SIGHTINGS


 
One In Five US Children
Will Try Inhalants
Dr David Whitehouse
By BBC News
Online Science Editor
3-17-99
 
 
NEW YORK (Reuters Health) - About 20% of American children will try inhalants before the eighth grade, estimates the lead author of two recently published studies on inhalant abuse among children.
 
Inhaling the fumes of common household products has become an increasingly popular way for young people to experience a brief high.
 
Common household products " such as air freshener, spray paint, typewriter correction fluid and colored markers " can be inhaled. Most inhalants create a brief dizzying rush. Side effects include hallucinations, convulsions, violent behavior, and loss of consciousness.
 
But the habit, known as "huffing'', "sniffing'', or ''wanging'', can also lead to permanent brain, liver and kidney damage, or to sudden death due to cardiac arrest.
 
"No one really knows why the trend is increasing, but the use rates have almost doubled in the last 20 years,'' Dr.
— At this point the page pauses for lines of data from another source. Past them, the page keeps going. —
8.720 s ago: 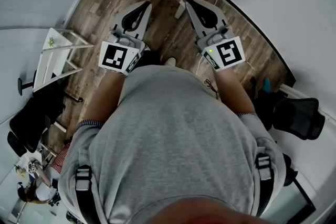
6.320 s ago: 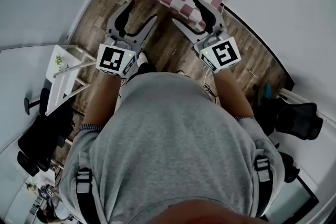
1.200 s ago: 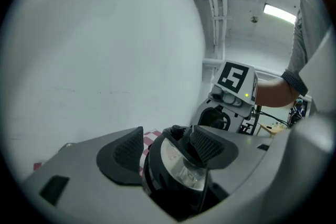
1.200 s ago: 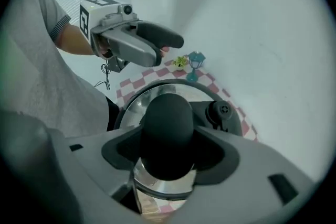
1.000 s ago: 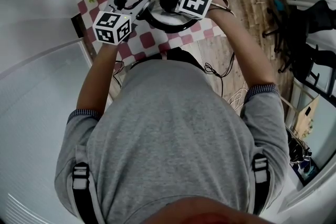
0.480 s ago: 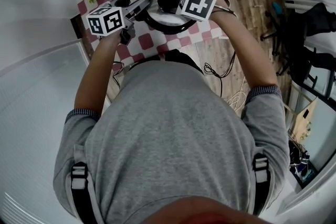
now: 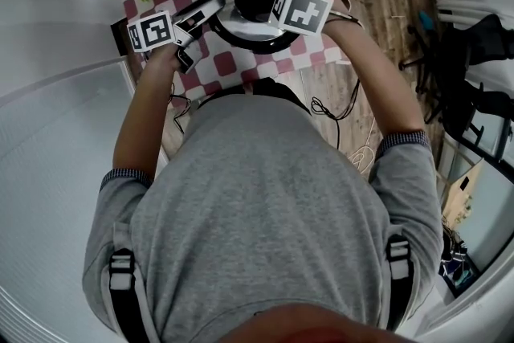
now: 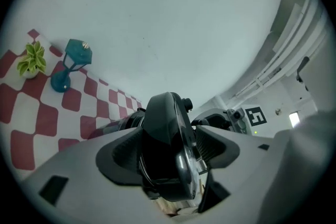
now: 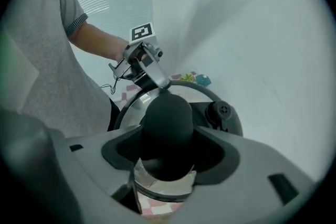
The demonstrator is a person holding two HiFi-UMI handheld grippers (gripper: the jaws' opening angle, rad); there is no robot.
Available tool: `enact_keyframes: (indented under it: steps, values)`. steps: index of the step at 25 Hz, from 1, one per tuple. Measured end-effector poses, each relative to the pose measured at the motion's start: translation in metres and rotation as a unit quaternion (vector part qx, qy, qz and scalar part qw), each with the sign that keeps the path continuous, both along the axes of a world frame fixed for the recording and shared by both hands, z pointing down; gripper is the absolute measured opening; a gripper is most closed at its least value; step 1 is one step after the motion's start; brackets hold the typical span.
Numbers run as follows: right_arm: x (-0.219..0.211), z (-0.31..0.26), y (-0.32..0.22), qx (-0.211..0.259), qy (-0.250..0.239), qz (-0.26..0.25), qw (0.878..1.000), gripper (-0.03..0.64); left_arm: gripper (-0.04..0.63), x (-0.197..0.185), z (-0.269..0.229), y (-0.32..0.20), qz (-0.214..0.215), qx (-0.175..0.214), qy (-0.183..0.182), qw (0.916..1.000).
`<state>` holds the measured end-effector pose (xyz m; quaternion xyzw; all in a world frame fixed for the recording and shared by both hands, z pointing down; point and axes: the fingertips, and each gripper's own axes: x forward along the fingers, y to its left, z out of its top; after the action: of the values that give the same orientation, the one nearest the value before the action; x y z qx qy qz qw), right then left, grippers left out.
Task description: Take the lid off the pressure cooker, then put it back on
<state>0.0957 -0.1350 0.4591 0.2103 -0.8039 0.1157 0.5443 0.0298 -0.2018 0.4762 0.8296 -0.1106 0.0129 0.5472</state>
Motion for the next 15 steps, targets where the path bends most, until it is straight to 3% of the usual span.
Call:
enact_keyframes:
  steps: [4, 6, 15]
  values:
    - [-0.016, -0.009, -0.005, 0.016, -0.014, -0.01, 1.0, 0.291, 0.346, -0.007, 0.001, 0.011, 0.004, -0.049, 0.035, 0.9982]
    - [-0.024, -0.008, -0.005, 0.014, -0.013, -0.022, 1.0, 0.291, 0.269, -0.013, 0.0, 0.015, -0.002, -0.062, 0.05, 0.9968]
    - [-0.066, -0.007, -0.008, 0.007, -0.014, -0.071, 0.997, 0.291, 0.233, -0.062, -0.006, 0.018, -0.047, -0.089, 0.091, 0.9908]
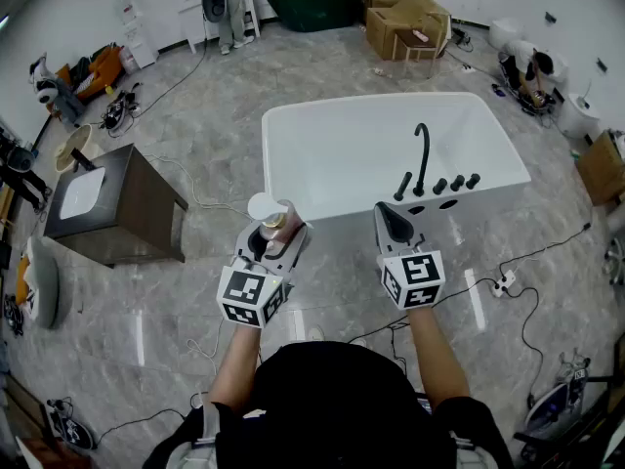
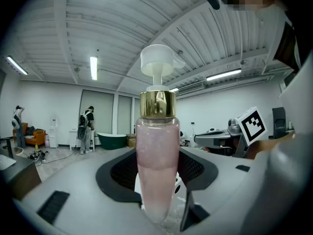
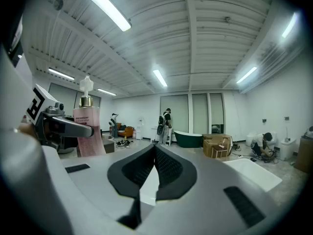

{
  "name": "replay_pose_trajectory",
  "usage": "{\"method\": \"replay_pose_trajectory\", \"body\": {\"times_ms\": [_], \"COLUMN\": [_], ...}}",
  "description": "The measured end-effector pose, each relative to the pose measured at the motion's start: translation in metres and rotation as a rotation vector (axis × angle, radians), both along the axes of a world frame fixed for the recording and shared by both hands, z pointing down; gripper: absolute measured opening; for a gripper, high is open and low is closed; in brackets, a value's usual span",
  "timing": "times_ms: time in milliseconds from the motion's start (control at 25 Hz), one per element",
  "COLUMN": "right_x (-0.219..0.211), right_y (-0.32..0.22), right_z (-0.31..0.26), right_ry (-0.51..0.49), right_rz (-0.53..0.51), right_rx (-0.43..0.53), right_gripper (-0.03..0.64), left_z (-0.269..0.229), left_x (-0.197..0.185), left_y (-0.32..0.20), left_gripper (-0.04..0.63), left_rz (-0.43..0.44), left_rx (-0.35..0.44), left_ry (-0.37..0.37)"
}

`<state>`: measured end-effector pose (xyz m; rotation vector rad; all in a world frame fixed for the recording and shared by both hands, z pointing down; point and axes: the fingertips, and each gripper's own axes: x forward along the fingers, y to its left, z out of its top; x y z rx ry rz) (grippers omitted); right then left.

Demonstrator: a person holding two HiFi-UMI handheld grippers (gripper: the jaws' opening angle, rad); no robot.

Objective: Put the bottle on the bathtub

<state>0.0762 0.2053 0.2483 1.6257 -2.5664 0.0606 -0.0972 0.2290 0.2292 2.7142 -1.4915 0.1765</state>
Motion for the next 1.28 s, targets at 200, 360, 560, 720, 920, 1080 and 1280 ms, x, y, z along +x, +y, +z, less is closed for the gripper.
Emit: {"method": "replay_pose_trajectory", "body": {"times_ms": [200, 360, 560, 720, 920, 1080, 1280], "right_x": [0.010, 0.026, 0.043, 0.046, 0.042, 0.044, 0.039], "right_y": [0.000, 0.007, 0.014, 0.014, 0.000, -0.020, -0.057], "right_z": [0.005, 0.008, 0.020, 0.032, 0.038, 0.044, 0.048], "right_ry": [-0.025, -0.060, -0.054, -0.043, -0.040, -0.037, -0.039], "right_rz": [0.004, -0.006, -0.024, -0.045, -0.063, -0.073, -0.070], "right_rx": [0.000, -0.004, -0.014, -0.037, -0.050, -0.060, -0.073], "right_gripper": [0.023, 0.021, 0.023, 0.023, 0.022, 0.023, 0.023], "left_z": [-0.001, 0.002, 0.009, 0.017, 0.022, 0.026, 0.031], "left_x": [0.009, 0.022, 0.041, 0.049, 0.047, 0.050, 0.043], "left_y": [0.000, 0.007, 0.016, 0.017, 0.004, -0.018, -0.055], "left_gripper": [0.236, 0.236, 0.236, 0.236, 0.236, 0.236, 0.236], "left_rz": [-0.011, -0.024, -0.035, -0.045, -0.059, -0.072, -0.088], "left_rx": [-0.016, -0.016, -0.002, -0.016, -0.024, -0.028, -0.028], "left_ry": [0.018, 0.017, 0.004, -0.001, 0.005, 0.013, 0.021]}}
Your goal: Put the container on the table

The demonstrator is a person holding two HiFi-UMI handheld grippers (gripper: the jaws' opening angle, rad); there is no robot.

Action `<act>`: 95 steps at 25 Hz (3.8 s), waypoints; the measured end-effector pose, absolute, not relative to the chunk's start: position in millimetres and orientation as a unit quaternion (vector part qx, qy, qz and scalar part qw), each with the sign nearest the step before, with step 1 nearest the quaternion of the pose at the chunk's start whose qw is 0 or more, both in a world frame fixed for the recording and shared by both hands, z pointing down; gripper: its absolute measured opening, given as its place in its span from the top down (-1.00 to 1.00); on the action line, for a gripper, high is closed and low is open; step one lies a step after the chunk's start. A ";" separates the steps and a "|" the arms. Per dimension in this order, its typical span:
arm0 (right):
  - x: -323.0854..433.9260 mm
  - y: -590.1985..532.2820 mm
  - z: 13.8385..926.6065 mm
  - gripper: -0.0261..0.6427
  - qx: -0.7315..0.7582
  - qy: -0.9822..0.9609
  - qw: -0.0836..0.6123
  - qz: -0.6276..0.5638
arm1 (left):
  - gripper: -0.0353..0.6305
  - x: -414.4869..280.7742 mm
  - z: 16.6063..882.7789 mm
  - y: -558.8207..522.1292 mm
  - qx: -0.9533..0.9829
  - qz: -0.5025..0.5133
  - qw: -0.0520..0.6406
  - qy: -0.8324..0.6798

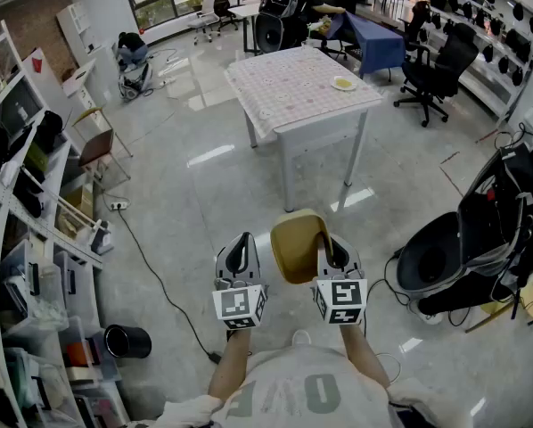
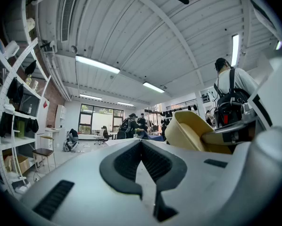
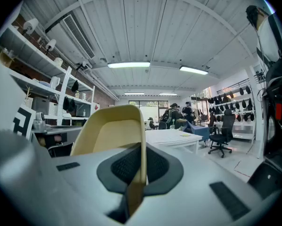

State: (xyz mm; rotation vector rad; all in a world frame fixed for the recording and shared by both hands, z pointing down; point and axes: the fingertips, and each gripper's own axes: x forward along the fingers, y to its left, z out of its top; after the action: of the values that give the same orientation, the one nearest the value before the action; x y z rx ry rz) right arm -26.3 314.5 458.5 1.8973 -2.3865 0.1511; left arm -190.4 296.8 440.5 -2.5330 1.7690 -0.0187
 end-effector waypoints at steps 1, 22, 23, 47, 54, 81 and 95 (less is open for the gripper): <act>-25.9 315.4 459.3 0.83 0.620 -0.782 0.045 0.049 | 0.81 -189.7 442.5 298.2 -0.819 -0.007 0.025 0.573; -1.2 303.2 468.2 0.83 0.629 -0.774 0.019 0.070 | 0.81 -176.9 452.2 287.8 -0.816 0.002 0.013 0.578; -0.6 303.6 470.5 0.83 0.630 -0.773 0.020 0.071 | 0.81 -177.1 453.0 288.3 -0.816 0.003 0.012 0.577; 66.2 146.1 458.2 0.83 0.675 -0.737 -0.014 0.048 | 0.81 -130.0 417.0 85.1 -0.826 0.053 0.045 0.559; 78.8 20.4 448.1 0.83 0.695 -0.718 -0.003 0.047 | 0.81 -131.3 407.9 -42.3 -0.828 0.054 0.039 0.557; 78.9 -292.0 441.3 0.83 0.670 -0.741 -0.003 0.056 | 0.81 -105.1 401.7 -318.9 -0.817 0.048 0.063 0.571; 120.0 -381.5 438.9 0.83 0.661 -0.747 0.002 0.074 | 0.81 -76.6 391.1 -396.5 -0.802 0.044 0.064 0.592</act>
State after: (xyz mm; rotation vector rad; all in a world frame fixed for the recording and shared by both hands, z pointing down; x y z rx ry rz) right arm 120.0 -381.5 438.9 2.0731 -2.3448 0.2314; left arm -76.6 -396.5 391.1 -2.4220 1.7882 0.1331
Matthew Owen Howard, an assistant professor of social work at Washington University in St. Louis, Missouri, said in an interview with Reuters Health.
 
His two studies, published recently in the journals Addiction, and Addictive Behaviors, provide a profile of someone who is more apt to abuse inhalants.
 
"Both studies found that inhalant abusers had more early aggressive and delinquent conduct and greater tendencies to have thought about and perhaps tried to commit suicide,'' Howard said in a press release. "Inhalant abusers also tended to be more involved in substance-related criminal activity and gang membership.''
 
One study, published in the journal Addiction, looked at 224 Native Americans in fifth and sixth grade living in urban Seattle. Participants completed questionnaires on substance use, ethnic self-identity, involvement in traditional Indian activities, family conflict, family history of alcoholism, peer and sibling deviance, self-esteem, delinquency, aggression, anxiety, depression, sensation-seeking conduct disorder, and alcohol dependence.
 
The study found that 12.3% of adolescents reported using inhalants sometime in their lives. Inhalant use was associated with lower perceived self-worth, aggression and delinquent conduct, lower household incomes, and a family history of alcoholism.
 
"As with other studies of inhalant abuse, aggressive and delinquent males of low socioeconomic status, and low-perceived self-worth with family histories of alcohol dependence, were at highest risk for inhalant use,'' conclude Howard and colleagues.
 
The second study included 475 young people on probation in Utah who met with an interviewer and filled out a questionnaire to determine family support and cohesiveness, parental interest and involvement in school activities, school performance, suicide attempts, gang activity, substance abuse, and criminal activity.
 
Slightly more than 34% of these children reported that they had used inhalants.
 
According to Howard and colleague Jeffery M. Jenson with the School of Social Work at the University of Iowa, inhalant abuse correlated with "greater antisocial attitudes, personal and familial dysfunction, and substance abuse than do their non-inhalant using counterparts.''
 
The use of inhalants to produce a brief high is not new, but recent reports suggest that the use of inhalants among children is increasing, particularly among 10 to 12 year olds. Howard blames this trend on the ease with which children can obtain inhalants compared with alcohol or drugs.